Hamas announces deal to end Gaza-Israel escalation
September 1, 2020 01:22 AM
Gaza's Islamist rulers Hamas announced Monday they have reached a Qatari-mediated deal to end more than three weeks of cross-border exchanges of fire with Israel.
After talks with Qatari envoy Mohammed el-Emadi, "an understanding was reached to rein in the latest escalation and end (Israeli) aggression against our people," said the office of the Palestinian territory's Gaza leader Yahya Sinwar.
In the latest escalation, Israel has bombed Gaza almost daily since August 6, in response to airborne incendiary devices and, less frequently, rockets launched across the border.
The fire bombs -- crude devices fitted to balloons, inflated condoms or plastic bags -- have triggered more than 400 blazes and damaged swathes of farmland in southern Israel, according to the fire brigade.
An Egyptian delegation had been shuttling between the two sides to try to broker a renewal of an informal truce under which Israel committed to ease its 13-year-old blockade of Gaza in return for calm on the border.
It was joined by Emadi, who also held talks with Israeli officials in Tel Aviv.
A Hamas source told AFP there had been "a total halt" to balloon and other attacks against Israel, in agreement with other factions in the coastal strip, home to some two million people.

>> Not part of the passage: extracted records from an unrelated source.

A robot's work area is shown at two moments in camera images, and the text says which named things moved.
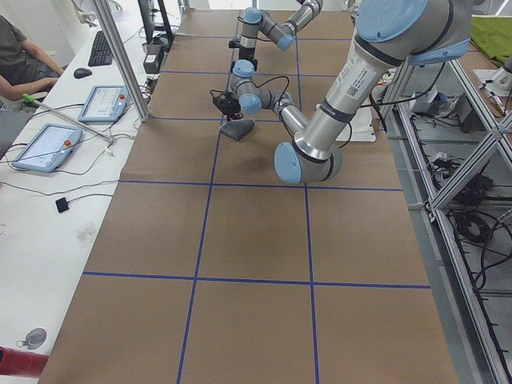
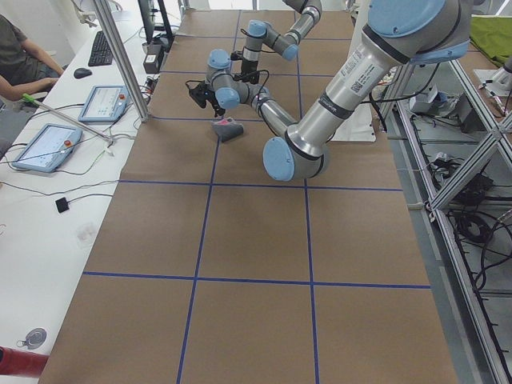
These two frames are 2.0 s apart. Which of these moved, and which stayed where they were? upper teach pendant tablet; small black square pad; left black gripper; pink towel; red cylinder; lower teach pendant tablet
Moved: left black gripper; pink towel
Stayed: small black square pad; upper teach pendant tablet; lower teach pendant tablet; red cylinder
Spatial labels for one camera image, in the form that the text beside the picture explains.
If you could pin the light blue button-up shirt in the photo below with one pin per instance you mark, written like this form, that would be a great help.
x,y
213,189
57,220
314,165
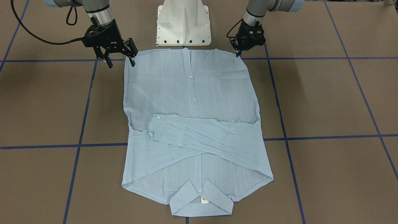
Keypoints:
x,y
195,141

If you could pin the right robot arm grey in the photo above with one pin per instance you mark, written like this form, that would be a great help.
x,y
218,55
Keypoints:
x,y
98,11

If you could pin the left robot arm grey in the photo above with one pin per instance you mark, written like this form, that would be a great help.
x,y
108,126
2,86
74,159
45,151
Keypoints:
x,y
257,9

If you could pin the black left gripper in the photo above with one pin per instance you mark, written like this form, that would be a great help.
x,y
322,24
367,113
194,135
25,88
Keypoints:
x,y
243,41

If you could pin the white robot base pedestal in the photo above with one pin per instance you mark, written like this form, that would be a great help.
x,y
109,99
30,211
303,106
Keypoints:
x,y
183,23

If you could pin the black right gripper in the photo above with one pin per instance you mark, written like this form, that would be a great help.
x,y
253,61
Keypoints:
x,y
111,38

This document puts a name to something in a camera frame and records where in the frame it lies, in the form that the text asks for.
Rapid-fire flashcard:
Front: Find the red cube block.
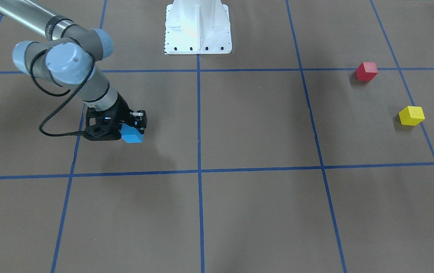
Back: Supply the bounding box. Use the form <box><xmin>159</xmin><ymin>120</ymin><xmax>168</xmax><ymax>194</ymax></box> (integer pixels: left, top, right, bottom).
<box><xmin>355</xmin><ymin>62</ymin><xmax>378</xmax><ymax>82</ymax></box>

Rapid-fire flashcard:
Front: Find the blue cube block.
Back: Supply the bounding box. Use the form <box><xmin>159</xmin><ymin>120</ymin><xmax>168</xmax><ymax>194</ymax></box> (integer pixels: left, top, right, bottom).
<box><xmin>120</xmin><ymin>124</ymin><xmax>144</xmax><ymax>143</ymax></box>

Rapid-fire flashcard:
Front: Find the white pedestal column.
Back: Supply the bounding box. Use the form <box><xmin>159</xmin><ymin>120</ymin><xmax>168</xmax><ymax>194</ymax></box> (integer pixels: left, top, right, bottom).
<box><xmin>164</xmin><ymin>0</ymin><xmax>233</xmax><ymax>54</ymax></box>

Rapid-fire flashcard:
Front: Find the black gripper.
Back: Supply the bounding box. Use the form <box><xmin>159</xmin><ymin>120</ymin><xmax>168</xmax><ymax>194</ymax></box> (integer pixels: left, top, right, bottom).
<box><xmin>83</xmin><ymin>95</ymin><xmax>147</xmax><ymax>141</ymax></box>

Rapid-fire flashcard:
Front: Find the yellow cube block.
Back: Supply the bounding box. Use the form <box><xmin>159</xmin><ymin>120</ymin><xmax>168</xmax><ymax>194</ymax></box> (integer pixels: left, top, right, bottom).
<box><xmin>398</xmin><ymin>106</ymin><xmax>425</xmax><ymax>126</ymax></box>

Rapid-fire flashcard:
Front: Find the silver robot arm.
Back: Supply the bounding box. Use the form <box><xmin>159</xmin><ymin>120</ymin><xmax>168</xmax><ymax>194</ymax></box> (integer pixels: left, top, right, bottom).
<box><xmin>0</xmin><ymin>0</ymin><xmax>146</xmax><ymax>143</ymax></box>

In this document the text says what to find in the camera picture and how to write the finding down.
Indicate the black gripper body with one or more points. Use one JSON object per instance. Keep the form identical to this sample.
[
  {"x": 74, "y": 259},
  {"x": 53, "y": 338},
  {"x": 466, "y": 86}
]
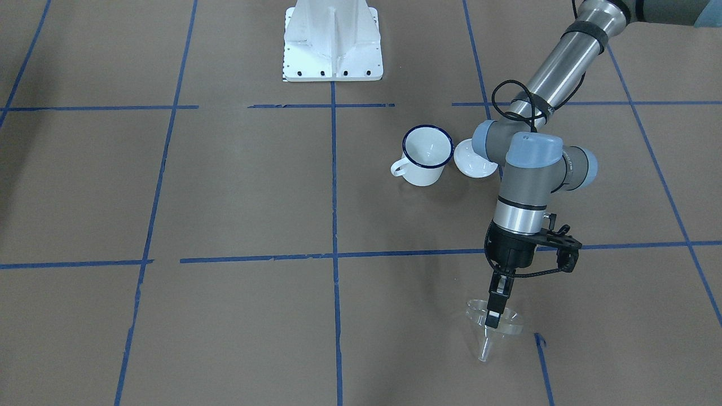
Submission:
[{"x": 512, "y": 250}]

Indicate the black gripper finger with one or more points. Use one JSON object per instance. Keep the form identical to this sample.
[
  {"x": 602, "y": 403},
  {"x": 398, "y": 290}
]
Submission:
[{"x": 499, "y": 292}]

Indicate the clear plastic funnel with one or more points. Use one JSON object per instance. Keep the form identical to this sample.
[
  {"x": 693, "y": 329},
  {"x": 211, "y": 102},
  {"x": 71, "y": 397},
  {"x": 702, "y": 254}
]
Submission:
[{"x": 510, "y": 324}]

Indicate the white cup lid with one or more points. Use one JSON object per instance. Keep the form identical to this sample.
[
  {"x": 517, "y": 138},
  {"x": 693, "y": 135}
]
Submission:
[{"x": 471, "y": 164}]

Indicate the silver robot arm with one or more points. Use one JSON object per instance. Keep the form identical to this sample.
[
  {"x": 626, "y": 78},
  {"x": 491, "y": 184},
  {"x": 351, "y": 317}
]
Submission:
[{"x": 536, "y": 165}]

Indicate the white enamel cup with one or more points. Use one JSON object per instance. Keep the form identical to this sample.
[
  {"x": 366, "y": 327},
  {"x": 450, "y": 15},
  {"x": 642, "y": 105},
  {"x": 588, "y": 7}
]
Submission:
[{"x": 426, "y": 150}]

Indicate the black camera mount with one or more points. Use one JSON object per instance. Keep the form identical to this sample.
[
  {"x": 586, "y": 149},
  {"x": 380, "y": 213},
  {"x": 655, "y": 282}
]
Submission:
[{"x": 567, "y": 248}]

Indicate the white camera stand pillar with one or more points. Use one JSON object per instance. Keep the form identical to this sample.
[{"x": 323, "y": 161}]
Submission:
[{"x": 332, "y": 41}]

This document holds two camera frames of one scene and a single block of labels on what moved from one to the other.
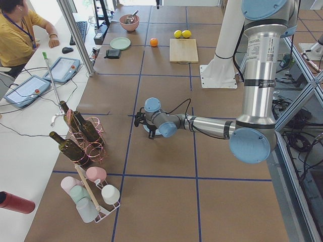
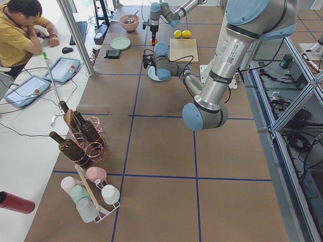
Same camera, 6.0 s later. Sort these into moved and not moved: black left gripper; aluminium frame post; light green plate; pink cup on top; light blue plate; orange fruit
Moved: black left gripper; light blue plate
Not moved: aluminium frame post; light green plate; orange fruit; pink cup on top
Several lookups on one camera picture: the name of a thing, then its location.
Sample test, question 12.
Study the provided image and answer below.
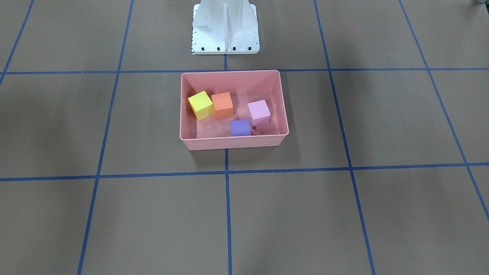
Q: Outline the purple foam block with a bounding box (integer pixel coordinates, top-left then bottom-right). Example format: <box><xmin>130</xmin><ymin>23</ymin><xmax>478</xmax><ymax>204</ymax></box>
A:
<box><xmin>230</xmin><ymin>120</ymin><xmax>252</xmax><ymax>136</ymax></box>

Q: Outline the pink foam block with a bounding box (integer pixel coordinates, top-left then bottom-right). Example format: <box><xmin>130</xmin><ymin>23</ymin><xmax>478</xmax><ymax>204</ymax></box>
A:
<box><xmin>247</xmin><ymin>100</ymin><xmax>271</xmax><ymax>127</ymax></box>

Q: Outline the orange foam block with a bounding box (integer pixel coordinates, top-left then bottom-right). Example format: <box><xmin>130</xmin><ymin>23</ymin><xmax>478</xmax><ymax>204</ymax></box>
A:
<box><xmin>211</xmin><ymin>92</ymin><xmax>234</xmax><ymax>120</ymax></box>

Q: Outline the yellow foam block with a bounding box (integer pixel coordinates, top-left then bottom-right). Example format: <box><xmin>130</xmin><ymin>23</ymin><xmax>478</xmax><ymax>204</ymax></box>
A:
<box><xmin>188</xmin><ymin>91</ymin><xmax>215</xmax><ymax>121</ymax></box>

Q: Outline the pink plastic bin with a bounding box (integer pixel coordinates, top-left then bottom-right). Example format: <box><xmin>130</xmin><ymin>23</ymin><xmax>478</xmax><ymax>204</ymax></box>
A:
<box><xmin>179</xmin><ymin>70</ymin><xmax>289</xmax><ymax>151</ymax></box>

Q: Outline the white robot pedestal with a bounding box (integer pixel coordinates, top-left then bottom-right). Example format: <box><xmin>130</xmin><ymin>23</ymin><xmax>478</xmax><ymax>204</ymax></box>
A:
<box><xmin>191</xmin><ymin>0</ymin><xmax>260</xmax><ymax>55</ymax></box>

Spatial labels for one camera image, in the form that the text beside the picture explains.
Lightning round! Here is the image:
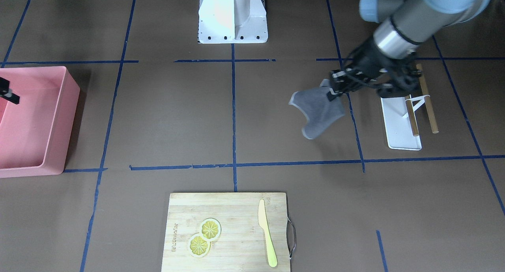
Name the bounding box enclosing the wooden towel rack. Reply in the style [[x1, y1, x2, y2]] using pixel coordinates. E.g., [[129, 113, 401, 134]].
[[403, 63, 440, 137]]

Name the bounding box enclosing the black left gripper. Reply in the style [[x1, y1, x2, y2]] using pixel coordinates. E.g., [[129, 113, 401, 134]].
[[327, 54, 421, 101]]

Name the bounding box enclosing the yellow plastic knife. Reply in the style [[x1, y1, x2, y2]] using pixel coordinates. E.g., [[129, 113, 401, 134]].
[[258, 199, 278, 267]]

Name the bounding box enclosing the white mounting pillar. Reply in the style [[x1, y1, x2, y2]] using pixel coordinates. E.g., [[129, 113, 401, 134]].
[[197, 0, 269, 44]]

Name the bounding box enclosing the bamboo cutting board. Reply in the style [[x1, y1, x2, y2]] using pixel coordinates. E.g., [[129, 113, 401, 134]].
[[161, 192, 292, 272]]

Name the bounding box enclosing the rear lemon slice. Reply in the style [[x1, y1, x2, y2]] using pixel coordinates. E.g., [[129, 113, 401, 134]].
[[200, 218, 222, 242]]

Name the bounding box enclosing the pink plastic bin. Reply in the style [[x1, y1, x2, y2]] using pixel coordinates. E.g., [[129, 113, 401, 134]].
[[0, 66, 80, 178]]

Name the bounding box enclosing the lemon slice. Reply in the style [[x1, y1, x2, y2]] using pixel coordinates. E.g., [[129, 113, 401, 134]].
[[200, 218, 222, 242], [187, 234, 211, 258]]

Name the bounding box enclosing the front lemon slice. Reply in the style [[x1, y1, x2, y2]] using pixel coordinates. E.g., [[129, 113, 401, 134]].
[[187, 234, 211, 258]]

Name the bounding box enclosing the grey wiping cloth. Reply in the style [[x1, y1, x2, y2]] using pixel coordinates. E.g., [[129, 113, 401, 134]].
[[288, 79, 346, 140]]

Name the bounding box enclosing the white metal tray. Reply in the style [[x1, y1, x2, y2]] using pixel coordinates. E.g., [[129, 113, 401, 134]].
[[381, 97, 422, 151]]

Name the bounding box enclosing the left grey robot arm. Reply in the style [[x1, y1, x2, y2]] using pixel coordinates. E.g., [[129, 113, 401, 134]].
[[326, 0, 490, 101]]

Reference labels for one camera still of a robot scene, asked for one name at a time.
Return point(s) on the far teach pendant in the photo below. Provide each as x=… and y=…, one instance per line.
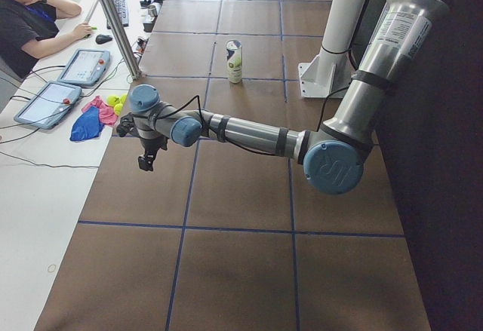
x=85, y=68

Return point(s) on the pink cloth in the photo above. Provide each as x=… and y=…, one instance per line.
x=106, y=113

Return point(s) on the seated person in black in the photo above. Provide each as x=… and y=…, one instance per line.
x=29, y=31

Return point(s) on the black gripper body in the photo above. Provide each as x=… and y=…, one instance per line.
x=151, y=145

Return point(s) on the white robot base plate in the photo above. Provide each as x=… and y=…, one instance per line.
x=330, y=69

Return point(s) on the aluminium frame post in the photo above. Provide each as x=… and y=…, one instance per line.
x=121, y=38

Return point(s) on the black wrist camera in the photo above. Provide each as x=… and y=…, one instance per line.
x=127, y=126

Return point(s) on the black computer mouse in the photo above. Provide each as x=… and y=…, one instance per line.
x=102, y=39

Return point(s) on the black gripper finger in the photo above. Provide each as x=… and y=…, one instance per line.
x=145, y=162

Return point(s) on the blue cloth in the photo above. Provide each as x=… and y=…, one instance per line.
x=87, y=126

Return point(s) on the spare tennis ball on desk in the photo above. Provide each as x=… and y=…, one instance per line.
x=112, y=100

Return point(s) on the teach pendant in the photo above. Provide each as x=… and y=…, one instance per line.
x=85, y=68
x=49, y=106

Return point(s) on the white tennis ball can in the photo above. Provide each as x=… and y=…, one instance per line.
x=234, y=61

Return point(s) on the small metal cup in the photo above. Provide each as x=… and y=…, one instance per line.
x=152, y=10

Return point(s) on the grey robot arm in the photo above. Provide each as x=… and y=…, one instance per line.
x=334, y=154

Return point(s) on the black keyboard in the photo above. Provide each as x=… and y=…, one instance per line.
x=121, y=7

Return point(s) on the near teach pendant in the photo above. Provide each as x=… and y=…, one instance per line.
x=49, y=106

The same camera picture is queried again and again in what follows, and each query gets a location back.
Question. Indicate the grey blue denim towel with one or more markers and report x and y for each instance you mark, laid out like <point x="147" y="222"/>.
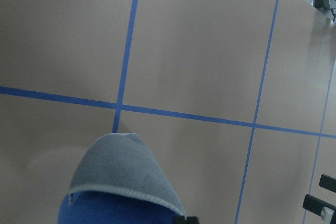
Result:
<point x="119" y="180"/>

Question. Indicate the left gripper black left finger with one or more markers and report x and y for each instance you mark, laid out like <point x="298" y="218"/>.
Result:
<point x="185" y="220"/>

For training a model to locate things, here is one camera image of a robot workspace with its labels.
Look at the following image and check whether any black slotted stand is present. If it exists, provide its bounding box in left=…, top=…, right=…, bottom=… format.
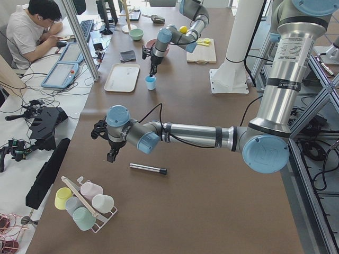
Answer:
left=29, top=107, right=68, bottom=151

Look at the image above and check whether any whole yellow lemon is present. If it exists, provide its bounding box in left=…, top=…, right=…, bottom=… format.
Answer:
left=179, top=26, right=188, bottom=34

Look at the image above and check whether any light blue plastic cup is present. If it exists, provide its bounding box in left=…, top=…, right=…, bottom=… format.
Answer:
left=145, top=76, right=156, bottom=90

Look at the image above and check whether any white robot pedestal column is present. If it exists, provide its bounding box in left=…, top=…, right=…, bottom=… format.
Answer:
left=210, top=0, right=265, bottom=94

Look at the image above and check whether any pink bowl of ice cubes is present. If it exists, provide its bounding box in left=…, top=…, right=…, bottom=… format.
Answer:
left=146, top=38, right=170, bottom=57

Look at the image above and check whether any blue teach pendant near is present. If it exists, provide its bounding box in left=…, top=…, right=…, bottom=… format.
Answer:
left=41, top=62, right=79, bottom=89

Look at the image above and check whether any mint green plastic cup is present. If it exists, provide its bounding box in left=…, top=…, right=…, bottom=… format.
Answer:
left=72, top=207, right=96, bottom=231

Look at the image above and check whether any cream rabbit serving tray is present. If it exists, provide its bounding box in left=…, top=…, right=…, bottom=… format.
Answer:
left=104, top=63, right=140, bottom=93

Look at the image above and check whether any black computer mouse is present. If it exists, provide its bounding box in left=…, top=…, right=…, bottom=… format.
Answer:
left=56, top=40, right=68, bottom=48

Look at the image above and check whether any blue teach pendant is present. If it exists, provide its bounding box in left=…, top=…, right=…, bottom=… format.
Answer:
left=41, top=62, right=79, bottom=89
left=59, top=42, right=84, bottom=64

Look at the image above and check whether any yellow plastic cup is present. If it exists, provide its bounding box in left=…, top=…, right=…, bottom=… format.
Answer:
left=54, top=187, right=73, bottom=210

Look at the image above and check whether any steel muddler with black tip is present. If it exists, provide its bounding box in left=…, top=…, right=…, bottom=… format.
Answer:
left=129, top=163, right=167, bottom=175

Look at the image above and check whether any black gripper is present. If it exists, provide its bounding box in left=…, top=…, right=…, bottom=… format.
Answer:
left=91, top=116, right=126, bottom=162
left=142, top=45, right=163, bottom=77

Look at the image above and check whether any grey folded cloth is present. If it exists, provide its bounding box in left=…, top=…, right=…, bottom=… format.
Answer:
left=120, top=50, right=136, bottom=62

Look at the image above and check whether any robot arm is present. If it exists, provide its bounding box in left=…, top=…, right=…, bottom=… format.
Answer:
left=142, top=1, right=209, bottom=77
left=91, top=1, right=338, bottom=174

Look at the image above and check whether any wooden glass drying stand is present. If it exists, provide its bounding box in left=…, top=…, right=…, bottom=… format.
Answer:
left=119, top=0, right=137, bottom=34

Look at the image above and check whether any white wire cup rack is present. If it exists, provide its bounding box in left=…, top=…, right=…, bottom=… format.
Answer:
left=61, top=176, right=118, bottom=233

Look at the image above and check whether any mint green bowl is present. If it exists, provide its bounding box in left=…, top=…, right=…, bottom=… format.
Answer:
left=129, top=29, right=144, bottom=41

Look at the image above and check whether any white plastic cup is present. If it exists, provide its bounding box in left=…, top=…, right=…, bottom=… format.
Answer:
left=92, top=194, right=114, bottom=213

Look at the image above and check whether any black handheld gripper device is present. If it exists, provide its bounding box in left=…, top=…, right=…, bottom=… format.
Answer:
left=1, top=139, right=32, bottom=172

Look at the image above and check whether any steel ice scoop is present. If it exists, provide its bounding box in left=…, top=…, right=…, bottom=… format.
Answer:
left=142, top=14, right=165, bottom=24

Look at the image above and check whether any wooden cutting board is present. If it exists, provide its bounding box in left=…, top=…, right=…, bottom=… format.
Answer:
left=186, top=38, right=217, bottom=64

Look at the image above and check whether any grey plastic cup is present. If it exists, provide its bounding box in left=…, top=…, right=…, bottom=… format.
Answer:
left=65, top=196, right=83, bottom=216

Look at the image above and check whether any yellow plastic knife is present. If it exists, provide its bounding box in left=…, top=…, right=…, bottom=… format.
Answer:
left=197, top=41, right=210, bottom=47

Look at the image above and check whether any seated man in white shirt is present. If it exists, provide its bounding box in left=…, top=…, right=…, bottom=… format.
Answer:
left=6, top=0, right=63, bottom=70

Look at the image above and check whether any black keyboard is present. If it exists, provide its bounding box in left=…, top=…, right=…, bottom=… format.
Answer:
left=80, top=20, right=94, bottom=42

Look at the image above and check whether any blue teach pendant far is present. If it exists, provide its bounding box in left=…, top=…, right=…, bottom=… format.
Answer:
left=59, top=42, right=84, bottom=64

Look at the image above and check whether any aluminium frame post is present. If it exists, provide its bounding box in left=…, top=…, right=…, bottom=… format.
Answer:
left=61, top=0, right=100, bottom=81

"Fuel supplies will return and the power station will be restarted from Tuesday," the source said.
A punitive Israeli-imposed ban on fuel deliveries cut electricity supplies to just four hours a day, supplied from the Israeli grid.
Financial aid from gas-rich Qatar has been a major component of a truce first agreed in November 2018 and renewed several times since.
Israel had also agreed to take other steps to alleviate unemployment of more than 50 percent in Gaza, but disagreements over implementation have fuelled repeated flare-ups.
These escalated into full-blown conflict in 2008, 2012 and 2014, and mediators have been working to prevent a new war.